> _DATA SHOWN_:

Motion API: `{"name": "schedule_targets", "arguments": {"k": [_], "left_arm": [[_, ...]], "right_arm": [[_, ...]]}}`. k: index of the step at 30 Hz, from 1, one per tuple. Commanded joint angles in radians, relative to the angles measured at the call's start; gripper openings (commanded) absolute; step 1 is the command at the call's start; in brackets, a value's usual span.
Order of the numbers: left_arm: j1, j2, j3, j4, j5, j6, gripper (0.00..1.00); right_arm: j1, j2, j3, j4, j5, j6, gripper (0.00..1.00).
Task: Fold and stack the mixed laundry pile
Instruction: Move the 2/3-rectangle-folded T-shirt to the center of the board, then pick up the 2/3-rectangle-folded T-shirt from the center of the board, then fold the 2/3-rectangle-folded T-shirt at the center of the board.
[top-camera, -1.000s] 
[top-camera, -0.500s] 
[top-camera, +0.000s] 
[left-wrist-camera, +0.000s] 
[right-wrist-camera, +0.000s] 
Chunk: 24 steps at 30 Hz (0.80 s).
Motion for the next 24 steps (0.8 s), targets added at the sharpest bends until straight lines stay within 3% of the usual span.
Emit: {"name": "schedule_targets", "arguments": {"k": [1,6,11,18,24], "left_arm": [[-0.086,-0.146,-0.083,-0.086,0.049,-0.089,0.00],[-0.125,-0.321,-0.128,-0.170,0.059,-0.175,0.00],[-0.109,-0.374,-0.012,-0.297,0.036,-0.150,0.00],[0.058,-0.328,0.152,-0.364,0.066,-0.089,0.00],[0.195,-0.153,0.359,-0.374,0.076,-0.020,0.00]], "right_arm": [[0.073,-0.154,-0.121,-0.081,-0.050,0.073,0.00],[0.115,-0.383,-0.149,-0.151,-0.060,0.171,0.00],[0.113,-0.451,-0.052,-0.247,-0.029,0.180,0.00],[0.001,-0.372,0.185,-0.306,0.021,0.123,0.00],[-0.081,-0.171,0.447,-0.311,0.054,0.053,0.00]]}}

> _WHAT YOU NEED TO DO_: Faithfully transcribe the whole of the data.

> _ANSWER BOX_:
Motion API: `{"name": "schedule_targets", "arguments": {"k": [_], "left_arm": [[_, ...]], "right_arm": [[_, ...]]}}`. k: index of the step at 30 Hz, from 1, one per tuple. Commanded joint angles in radians, relative to the angles measured at the call's start; gripper openings (commanded) absolute; step 1 is the command at the call's start; in brackets, a value's usual span.
Order of the numbers: left_arm: j1, j2, j3, j4, j5, j6, gripper (0.00..1.00); right_arm: j1, j2, j3, j4, j5, j6, gripper (0.00..1.00).
Task: Fold and stack the mixed laundry pile
Instruction: Move the 2/3-rectangle-folded T-shirt to the center of the board, then pick up the 2/3-rectangle-folded T-shirt from the center of the board, then fold the 2/3-rectangle-folded T-shirt at the center of the board.
[top-camera, -1.000s] 
[top-camera, -0.500s] 
[top-camera, +0.000s] 
[left-wrist-camera, +0.000s] 
[right-wrist-camera, +0.000s] 
Chunk: 24 steps at 30 Hz (0.80 s).
Motion for the next 24 steps (0.8 s), targets added at the sharpest bends until straight lines stay within 3% of the usual span.
Emit: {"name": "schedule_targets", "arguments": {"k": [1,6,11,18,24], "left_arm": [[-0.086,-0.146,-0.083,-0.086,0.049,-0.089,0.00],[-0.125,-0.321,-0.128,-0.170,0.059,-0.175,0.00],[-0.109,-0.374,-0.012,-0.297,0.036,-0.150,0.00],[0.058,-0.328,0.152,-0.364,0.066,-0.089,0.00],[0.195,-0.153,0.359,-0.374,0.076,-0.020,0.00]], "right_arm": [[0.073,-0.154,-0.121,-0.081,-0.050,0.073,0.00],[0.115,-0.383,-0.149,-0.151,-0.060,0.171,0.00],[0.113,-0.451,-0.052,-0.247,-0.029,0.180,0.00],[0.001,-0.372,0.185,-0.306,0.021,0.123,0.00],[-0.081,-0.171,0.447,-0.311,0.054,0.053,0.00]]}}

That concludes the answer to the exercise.